Arresting the central bank’s governor. Emptying its vaults. Appealing to Moscow for help.
These were the elements of a covert plan to return Greece to the drachma hatched by members of the Left Platform faction of Greece’s governing Syriza party.
They were discussed at a July 14 meeting at the Oscar Hotel in a shabby downtown district of Athens following an EU summit that saw Greece cave to its creditors, leaving many in the party feeling despondent and desperate.
The plans have come to light through interviews with participants in the meeting as well as senior Greek officials and sympathetic journalists who were waiting outside the gathering and briefed on the talks.
“Obviously it was a moment of high tension,” a Syriza activist said, describing the atmosphere as the meeting opened. “But you were also aware of a real revolutionary spirit in the room.”
Yet even hardline communists were taken aback when Mr Lafazanis proposed that the Syriza government should seize control of the Nomismatokopeion, the Greek mint, where the bulk of the country’s cash reserves are kept.
“Our plan is that we go for a national currency. This is what we should have done already. But we can do it now,” he said, according to people present at the meeting.
Mr Lafazanis said the reserves, which he claimed amounted to €22bn, would pay for pensions and public sector wages and also keep Greece supplied with food and fuel while preparations were made for launching a new drachma.
Meanwhile, the central bank would immediately lose its independence and be placed under government control. Its governor, Yannis Stournaras, would be arrested if, as expected, he opposed the move.
As the details of the Left Platform meeting have leaked out, some political opponents are demanding an accounting.
“Members of this government planned a trip to hell for Greeks,” said Stavros Theodorakis, leader of the pro-EU To Potami party. “They planned to raid the vaults of the people and invade the mint as if it were a Playmobil game.
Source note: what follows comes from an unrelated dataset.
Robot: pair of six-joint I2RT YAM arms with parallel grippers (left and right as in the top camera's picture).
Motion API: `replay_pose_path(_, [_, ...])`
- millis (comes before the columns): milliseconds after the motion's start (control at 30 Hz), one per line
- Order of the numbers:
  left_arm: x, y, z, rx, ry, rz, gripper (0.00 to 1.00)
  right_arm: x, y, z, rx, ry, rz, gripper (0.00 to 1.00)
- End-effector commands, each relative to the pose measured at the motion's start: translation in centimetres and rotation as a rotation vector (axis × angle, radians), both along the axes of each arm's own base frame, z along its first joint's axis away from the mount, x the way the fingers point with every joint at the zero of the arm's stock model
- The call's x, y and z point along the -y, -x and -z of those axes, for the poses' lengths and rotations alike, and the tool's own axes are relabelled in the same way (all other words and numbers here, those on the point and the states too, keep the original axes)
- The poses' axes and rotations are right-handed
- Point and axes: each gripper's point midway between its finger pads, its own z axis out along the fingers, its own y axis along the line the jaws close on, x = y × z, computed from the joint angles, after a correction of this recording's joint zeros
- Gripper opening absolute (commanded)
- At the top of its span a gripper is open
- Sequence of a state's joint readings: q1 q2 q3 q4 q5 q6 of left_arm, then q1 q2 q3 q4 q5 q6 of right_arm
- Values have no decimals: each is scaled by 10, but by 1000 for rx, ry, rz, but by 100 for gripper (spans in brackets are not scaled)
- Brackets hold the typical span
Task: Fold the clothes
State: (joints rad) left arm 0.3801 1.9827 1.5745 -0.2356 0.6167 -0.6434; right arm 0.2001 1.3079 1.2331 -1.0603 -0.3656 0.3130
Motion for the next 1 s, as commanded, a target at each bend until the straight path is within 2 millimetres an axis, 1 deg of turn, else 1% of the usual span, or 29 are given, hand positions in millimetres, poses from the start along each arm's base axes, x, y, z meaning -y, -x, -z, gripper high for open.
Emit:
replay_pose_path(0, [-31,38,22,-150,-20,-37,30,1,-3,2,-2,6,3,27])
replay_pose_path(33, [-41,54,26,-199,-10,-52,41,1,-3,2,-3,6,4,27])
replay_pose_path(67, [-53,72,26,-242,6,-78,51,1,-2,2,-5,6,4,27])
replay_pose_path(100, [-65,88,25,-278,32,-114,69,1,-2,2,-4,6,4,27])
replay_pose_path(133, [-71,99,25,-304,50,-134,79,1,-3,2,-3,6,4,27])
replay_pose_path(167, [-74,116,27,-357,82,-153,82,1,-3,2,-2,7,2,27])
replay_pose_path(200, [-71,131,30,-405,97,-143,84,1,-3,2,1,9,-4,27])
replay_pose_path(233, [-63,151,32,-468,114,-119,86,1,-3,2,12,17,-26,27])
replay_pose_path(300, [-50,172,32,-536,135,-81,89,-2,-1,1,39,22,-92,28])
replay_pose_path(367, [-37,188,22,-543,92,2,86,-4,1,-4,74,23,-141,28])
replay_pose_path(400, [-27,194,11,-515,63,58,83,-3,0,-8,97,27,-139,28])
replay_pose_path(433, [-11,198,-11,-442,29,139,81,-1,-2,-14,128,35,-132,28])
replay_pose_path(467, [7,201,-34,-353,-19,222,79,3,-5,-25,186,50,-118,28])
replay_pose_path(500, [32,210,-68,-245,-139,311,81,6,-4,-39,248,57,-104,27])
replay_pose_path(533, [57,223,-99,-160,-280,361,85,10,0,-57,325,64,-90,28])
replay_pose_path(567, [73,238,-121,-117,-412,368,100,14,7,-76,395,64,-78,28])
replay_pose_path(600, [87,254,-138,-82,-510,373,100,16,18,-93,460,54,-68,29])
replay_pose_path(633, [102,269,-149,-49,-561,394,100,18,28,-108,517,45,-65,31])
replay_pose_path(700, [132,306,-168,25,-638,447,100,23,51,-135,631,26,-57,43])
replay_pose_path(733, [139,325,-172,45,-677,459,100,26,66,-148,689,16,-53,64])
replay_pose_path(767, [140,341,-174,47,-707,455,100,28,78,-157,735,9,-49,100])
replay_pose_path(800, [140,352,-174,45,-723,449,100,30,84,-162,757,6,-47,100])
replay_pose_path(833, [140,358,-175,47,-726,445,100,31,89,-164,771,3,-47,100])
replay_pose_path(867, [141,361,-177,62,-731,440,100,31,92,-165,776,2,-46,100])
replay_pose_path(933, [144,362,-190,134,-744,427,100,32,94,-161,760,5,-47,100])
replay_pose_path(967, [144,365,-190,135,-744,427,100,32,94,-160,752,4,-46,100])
Alexis Tsipras must tell us the truth about what happened.”
While the plan might have seemed straightforward enough on paper, and likely sounded like a good idea in the heat of the moment (assuming the meeting happened when FT says it did, Tsipras had betrayed the referendum outcome and agreed to hand over the country’s sovereignty to Berlin less than 48 hours earlier), it turns out that simply seizing the physical bank notes in the vault and firing up Greece’s euro printing presses wasn’t actually a viable option. “Anyone who tried to buy something with [those euros] would be at risk of being arrested for forgery,” one unnamed ECB official told FT, rather flatly.
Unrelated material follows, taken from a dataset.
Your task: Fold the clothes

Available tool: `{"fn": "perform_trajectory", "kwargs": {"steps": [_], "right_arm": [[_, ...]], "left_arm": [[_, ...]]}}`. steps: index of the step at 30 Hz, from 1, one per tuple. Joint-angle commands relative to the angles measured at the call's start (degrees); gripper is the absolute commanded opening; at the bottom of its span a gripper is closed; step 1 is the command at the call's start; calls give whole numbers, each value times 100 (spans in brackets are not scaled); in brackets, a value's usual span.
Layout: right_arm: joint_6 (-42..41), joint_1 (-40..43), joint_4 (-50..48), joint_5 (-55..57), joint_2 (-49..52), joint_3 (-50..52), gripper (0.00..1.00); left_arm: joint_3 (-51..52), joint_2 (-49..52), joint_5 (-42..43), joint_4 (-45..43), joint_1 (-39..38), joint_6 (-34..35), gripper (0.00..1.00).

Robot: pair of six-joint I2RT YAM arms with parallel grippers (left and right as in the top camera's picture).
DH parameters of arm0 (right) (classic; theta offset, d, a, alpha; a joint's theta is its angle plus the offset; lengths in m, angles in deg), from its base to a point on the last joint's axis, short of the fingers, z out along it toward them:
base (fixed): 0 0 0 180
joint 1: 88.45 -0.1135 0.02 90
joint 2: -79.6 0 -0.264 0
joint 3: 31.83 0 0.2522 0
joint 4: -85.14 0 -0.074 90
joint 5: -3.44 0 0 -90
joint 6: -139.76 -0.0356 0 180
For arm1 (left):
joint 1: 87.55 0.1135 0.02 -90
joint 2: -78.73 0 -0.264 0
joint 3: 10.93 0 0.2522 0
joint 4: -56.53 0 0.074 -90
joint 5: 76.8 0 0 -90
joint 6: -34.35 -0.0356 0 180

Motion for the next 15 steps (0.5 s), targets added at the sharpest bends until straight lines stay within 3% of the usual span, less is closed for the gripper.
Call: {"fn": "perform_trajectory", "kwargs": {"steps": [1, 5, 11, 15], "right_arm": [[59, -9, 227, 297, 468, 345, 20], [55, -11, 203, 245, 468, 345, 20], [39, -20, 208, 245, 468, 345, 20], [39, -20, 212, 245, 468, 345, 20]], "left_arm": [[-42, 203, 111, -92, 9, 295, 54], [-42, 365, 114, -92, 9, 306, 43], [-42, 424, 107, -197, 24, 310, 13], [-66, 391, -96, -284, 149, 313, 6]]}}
Recall that just days before Tsipras arrived in Brussels for his “mental waterboarding”, Lafazanis had enthusiastically laid out the plans for Greece’s partnership with Russia on Gazprom’s Turkish Stream pipeline, exclaiming in the process that “Greece is no one’s hostage” and that “the Greek people’s No vote is not going to become a humiliating Yes.”
(Follow me to the mint!)
Lafazanis, FT notes, “visited Moscow three times as Mr Tsipras’s envoy after Syriza came to power in January. In return for signing up to a new gas pipeline project, he hoped for at least €5bn in prepayments of gas transit fees, according to people briefed on the initiative. But the Russians rejected the deal the week before the EU summit.” Some reports have also suggested that Moscow backed out of a deal to provide Athens with a loan to launch the new drachma.
We’ll leave it to readers to digest the above and determine how close the Greek mint was to being commandeered by bloodthirsty (politically speaking that is) communists, but it’s worth noting that according to one bank official who spoke to FT, “it was all a fantasy.”